# WHAT YOU SHOULD DO
Could you reproduce, exactly and alone, the lines running from the one with "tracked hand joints" to the end of the data below?
*** Begin section ***
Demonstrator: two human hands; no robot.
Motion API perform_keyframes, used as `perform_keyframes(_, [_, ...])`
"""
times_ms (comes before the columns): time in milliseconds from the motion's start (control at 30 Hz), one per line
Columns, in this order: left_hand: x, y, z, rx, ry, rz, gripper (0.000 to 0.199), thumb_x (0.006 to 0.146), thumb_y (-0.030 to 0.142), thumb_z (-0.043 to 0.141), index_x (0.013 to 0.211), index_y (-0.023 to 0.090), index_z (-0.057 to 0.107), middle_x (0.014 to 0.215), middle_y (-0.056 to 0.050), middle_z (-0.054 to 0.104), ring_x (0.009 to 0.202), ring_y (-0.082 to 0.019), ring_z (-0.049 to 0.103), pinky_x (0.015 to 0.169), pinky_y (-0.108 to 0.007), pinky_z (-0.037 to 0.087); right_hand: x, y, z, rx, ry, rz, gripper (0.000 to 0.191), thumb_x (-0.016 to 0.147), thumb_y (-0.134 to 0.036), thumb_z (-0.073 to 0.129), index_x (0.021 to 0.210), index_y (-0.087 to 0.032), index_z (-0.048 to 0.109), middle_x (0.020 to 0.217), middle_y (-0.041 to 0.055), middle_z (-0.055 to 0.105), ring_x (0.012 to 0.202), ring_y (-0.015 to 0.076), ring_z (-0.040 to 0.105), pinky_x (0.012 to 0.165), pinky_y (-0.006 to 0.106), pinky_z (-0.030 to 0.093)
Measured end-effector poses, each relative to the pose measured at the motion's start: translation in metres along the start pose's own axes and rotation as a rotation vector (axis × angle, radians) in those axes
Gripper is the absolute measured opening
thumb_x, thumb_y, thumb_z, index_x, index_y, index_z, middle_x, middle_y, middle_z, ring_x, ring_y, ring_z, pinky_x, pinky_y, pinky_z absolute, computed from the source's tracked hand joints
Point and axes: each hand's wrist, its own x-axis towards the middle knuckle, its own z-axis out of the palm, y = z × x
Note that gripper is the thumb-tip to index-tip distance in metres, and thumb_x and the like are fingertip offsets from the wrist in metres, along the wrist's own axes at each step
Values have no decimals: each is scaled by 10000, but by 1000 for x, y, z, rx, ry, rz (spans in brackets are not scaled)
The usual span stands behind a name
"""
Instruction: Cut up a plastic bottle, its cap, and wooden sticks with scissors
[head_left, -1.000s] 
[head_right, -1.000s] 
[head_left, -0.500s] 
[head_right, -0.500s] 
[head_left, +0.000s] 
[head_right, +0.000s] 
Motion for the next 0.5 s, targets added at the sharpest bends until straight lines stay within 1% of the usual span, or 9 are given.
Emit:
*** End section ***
# WRITTEN ANSWER
thumb_x, thumb_y, thumb_z, index_x, index_y, index_z, middle_x, middle_y, middle_z, ring_x, ring_y, ring_z, pinky_x, pinky_y, pinky_z absolute, computed from the source's tracked hand joints
Point and axes: each hand's wrist, its own x-axis towards the middle knuckle, its own z-axis out of the palm, y = z × x
Note that gripper is the thumb-tip to index-tip distance in metres, and thumb_x and the like are fingertip offsets from the wrist in metres, along the wrist's own axes at each step
Values have no decimals: each is scaled by 10000, but by 1000 for x, y, z, rx, ry, rz (spans in brackets are not scaled)
The usual span stands behind a name
"""
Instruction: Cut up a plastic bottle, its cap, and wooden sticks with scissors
[head_left, -1.000s] 
[head_right, -1.000s] 
[head_left, -0.500s] 
[head_right, -0.500s] 
[head_left, +0.000s] 
[head_right, +0.000s] 
Motion for the next 0.5 s, targets added at the sharpest bends until straight lines stay within 1% of the usual span, or 9 are given.
Emit:

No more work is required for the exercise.